It shouldn't be a surprise to anyone that there has been a lot of unrest in Iberia (that's Spain and Portugal) lately. High unemployment plus rising taxes and cuts in social services do not happy bedfellows make. Recently, hardly a week has gone by in which I haven't seen some kind of protest marching down the street, be it here in Vigo or nearby in Portugal.
Protest march in Lisbon
The Portuguese people want jobs ("more and better employment" as the sign says)
A march for public healthcare and its employees here in Vigo
But yesterday was an official general strike day, like the one that we had in March--except this time, it was in ALL of Iberia, plus some protests in France, Italy and Greece. The strike meant that when the clock struck midnight on Tuesday night going into yesterday, all businesses (including bars and restaurants, gas stations, buses, banks, grocery stores, you name it) shut down for fear of having their windows broken by angry trashcan-dumping, firework-wielding hooligans starting to strike immediately. And almost all of these businesses stayed shut all day, because those same hooligans were going around town and screaming about breaking the strike at the workers in the cafes and stores that were open, then vandalizing them with spraypaint.
Sign advertising the strike day (folga xeral means general strike in Galician)
The goal of the strike was to stop the economy for the day and get the attention of European leaders, so in theory no one was supposed to spend any money or support "the system" in any way, and the hooligans were doing their best to enforce that.
Protesters
Not everybody was out vandalizing the scabs, though; what most people were doing (all across Spain, from what I heard) was participating in a march, which (in Vigo) began in a plaza at the top of the city and ended at another a ways downhill. I attended, not because I was on strike but because I was told it wouldn't be worth it for me to come to work when almost no students would be there anyway (although about half my coworkers went, but only 19 kids in the whole school showed up).
Massive march in Vigo
There were so many people at the march that you couldn't move, but it was interesting to me that everyone was just walking calmly. It felt more like a mass Sunday stroll than a protest march, minus the giant balloons with political propaganda on them. Only a few people were chanting or seemed really angry. But there were so many people that apparently by the time we made it to the second plaza, the speeches were over and lots of people were heading home for lunch, which is exactly what we ended up doing. It all felt really anticlimactic, especially when lots of businesses opened up again in the afternoon and all the hooligans seemed to have dissipated.

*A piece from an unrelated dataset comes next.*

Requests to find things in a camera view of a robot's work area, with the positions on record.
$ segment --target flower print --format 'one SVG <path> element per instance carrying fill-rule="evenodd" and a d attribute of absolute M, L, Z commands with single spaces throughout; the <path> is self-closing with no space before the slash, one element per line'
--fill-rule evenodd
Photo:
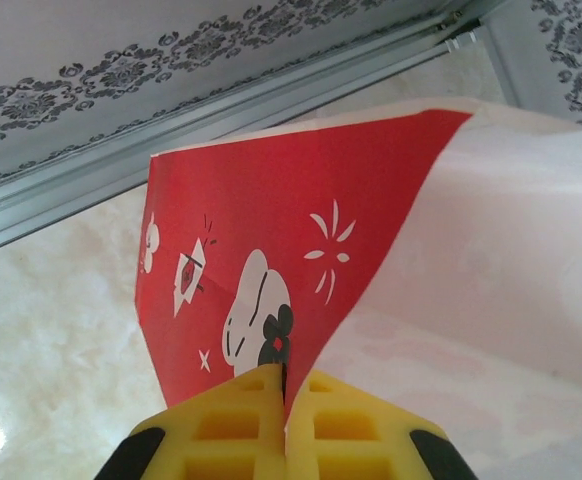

Everyone with their Galician-flag-colored balloons
Most of the buzz I heard from Vigueses about the strike was how useless a one-day strike was, how it wouldn't accomplish anything, and how it was stupid to complain when Galicia just had elections and most people didn't even vote, so the conservative party won again. And honestly, I tend to agree. Quite apart from the stupidity of the violent hooligans, I really don't think one day of missing work is going to do much, particularly considering all the money the corporations and government saved by not having to pay those people yesterday.
I guess I'm just contrasting this one-day strike with pickets and marches and strikes I've seen and heard about in the US, like in my freshman year of high school when all the teachers went on strike for a month or the protests I went to in Madison, WI against Governor Walker. And from what I saw, this strike day (día de huelga in Spanish, or folga in Galician) seems like it didn't work as well as those ones did. I'm not sure if it accomplished much or even got that much attention worldwide. Reading US newspapers, it seems like the answer is no (although judging by the usual quality of US newspapers, that could just be normal American ignorance to anything happening outside its borders). But it is interesting to see how people in different countries try to express their feelings about political agendas.
And just for the record, I'm not saying Spain doesn't have the capacity for those kinds of more drastic measures as well--they did do the 15-M (masses of people occupying Puerta del Sol in Madrid) just over a year ago, which was what seems to have inspired the Occupy Wall Street movement. But as far as protests go, to me this one (dubbed 14-N, for the date) seemed a little less-than-effective. I know it's historical that much of Europe is banding together to fight cuts in public services, and that two general strikes in one year is a big deal, but I don't know that it's going to change anything, particularly when the crisis is this bad.
Anyway, since Thanksgiving is coming up and I spent all day teaching lessons about it so I've got it on the brain, I'm going to wrap up by saying how thankful I am to be able to have a job in Spain at this particular moment in history, but also to know that no matter how bad things get in Europe, I always have an American passport waiting to whisk me away (should I choose to go) to a place where things are slightly more economically stable. Plus America gave me the gift of the English language, which is enormously valuable and one of the only things keeping me afloat in these uncertain times. Cheers, USA.